Оптимальное сопротивление пипетки должно составлять от 80 до 100 мегаом. Добавьте субмитохондриальные везикулы в физиологический внутриклеточный раствор. Затем наполните этим же раствором патч-хомут пипетку.
Визуализируйте везикулы под фазовым контрастом. Микроскопия после наложения СМВ при комнатной температуре. Запишите активность при поддержании мембранного потенциала на уровне напряжения в диапазоне от отрицательных 100 мВольт до положительных 100 мН в течение 10 секунд каждый период.
Записанные данные фильтруются с частотой пять килогерц с помощью схемы усилителя и анализируются с помощью программного обеспечения clamp fit 10.0. На этом рисунке показан блоттинг лизата, приготовленного из цитозоля и митохондрий. На верхней панели показан иммуноблоттинг с использованием антитела против цитозольного белка GA dh.
На нижней панели показан блоттинг с использованием антитела против белка внутренней мембраны митохондрий. Кокс четвертый: Вот две типичные записи патч-зажимов до и после добавления одного миллимоляра TP. Удерживающий потенциал положительный: 70 милливольт. Пунктирная линия представляет собой ноль пикоампер.

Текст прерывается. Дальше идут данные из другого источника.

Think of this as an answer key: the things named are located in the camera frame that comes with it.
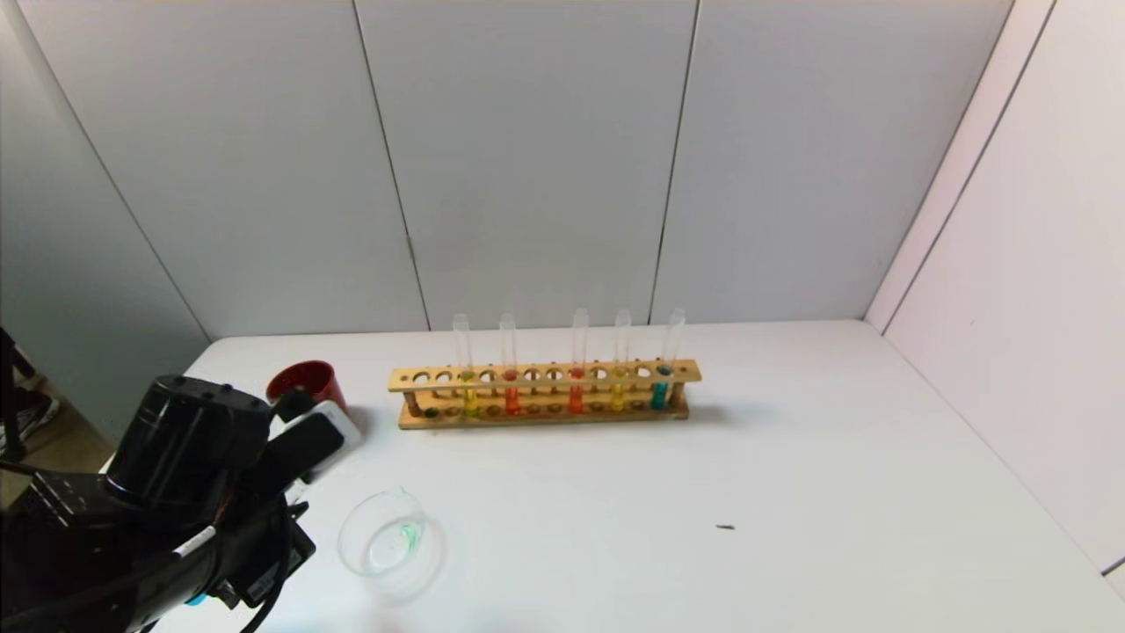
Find orange pigment glass test tube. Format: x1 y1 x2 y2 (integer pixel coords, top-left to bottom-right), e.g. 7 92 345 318
499 313 521 416
568 308 590 414

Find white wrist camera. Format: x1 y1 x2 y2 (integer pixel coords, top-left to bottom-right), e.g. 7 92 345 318
264 389 363 506

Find dark shoe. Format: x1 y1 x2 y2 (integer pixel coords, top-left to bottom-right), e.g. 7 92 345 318
13 396 61 436

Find red plastic cup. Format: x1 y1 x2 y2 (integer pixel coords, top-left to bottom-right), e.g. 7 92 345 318
266 360 348 416

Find wooden test tube rack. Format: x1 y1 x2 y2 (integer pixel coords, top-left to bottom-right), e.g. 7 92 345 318
388 359 703 431

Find clear glass dish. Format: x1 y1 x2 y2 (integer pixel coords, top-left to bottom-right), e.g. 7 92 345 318
337 487 447 601

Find yellow pigment glass test tube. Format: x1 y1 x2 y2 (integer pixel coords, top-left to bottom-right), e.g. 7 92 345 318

Каждая трассировка записывается в течение 10 секунд, а между трассировками и отображением проходит 10 секунд. Вот примеры изменений интенсивности флуоресценции индикатора A CMA с течением времени в присутствии SMV, а также при отсутствии и присутствии TP. После просмотра этого видео у вас должно сложиться хорошее понимание того, как изолировать митохондрии, субмитохондриальные везикулы, содержащие синтез F1 FO 80 TP. Кроме того, следует разобраться в форме I резистентного уплотнения с электродом на мембране везикулы для анализа активности канала комплекса A TP Syntase.

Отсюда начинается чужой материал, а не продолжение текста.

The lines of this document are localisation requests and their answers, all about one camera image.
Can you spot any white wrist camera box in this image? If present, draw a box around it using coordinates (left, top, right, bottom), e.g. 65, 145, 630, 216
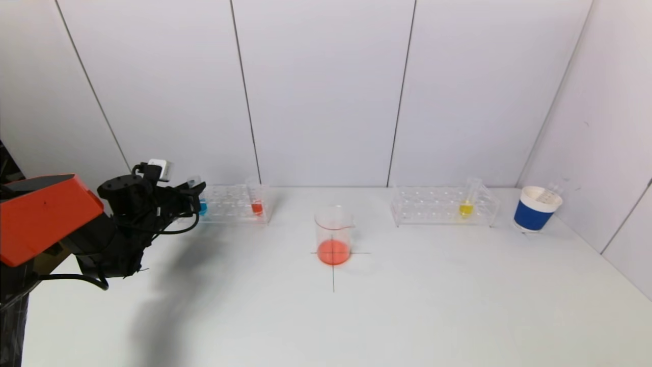
147, 159, 173, 183

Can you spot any black looped camera cable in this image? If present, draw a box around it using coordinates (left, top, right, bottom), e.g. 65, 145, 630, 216
131, 162, 201, 237

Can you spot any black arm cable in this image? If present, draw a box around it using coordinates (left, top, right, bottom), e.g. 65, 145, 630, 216
38, 274, 110, 291

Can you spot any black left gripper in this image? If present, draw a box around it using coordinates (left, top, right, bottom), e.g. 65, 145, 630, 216
155, 181, 207, 218

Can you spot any blue white paper cup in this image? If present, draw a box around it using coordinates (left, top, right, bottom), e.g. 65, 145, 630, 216
513, 186, 564, 233

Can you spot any test tube with yellow pigment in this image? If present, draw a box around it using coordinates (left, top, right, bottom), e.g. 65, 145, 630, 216
458, 177, 482, 219

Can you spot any clear graduated plastic test tube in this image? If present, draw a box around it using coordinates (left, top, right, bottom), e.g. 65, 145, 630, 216
539, 183, 565, 204

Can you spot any clear acrylic test tube rack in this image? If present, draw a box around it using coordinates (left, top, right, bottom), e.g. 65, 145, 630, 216
176, 184, 273, 225
390, 185, 500, 228

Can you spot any test tube with red pigment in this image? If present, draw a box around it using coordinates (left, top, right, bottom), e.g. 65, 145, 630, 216
248, 177, 265, 218

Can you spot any test tube with blue pigment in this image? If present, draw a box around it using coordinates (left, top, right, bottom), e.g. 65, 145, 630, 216
187, 176, 209, 217

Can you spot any clear glass beaker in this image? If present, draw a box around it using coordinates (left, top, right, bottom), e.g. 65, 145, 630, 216
314, 205, 356, 267

View the full transcript and gain access to thousands of scientific videos
В данной статье описан метод изоляции субмитохондриальных везикул, обогащенных комплексами F1FO АТФ-синтазы, из мозга крыс. Эти везикулы облегчают исследование активности комплекса F1FO АТФазы и ее модуляции с помощью регистрации патч-клемп.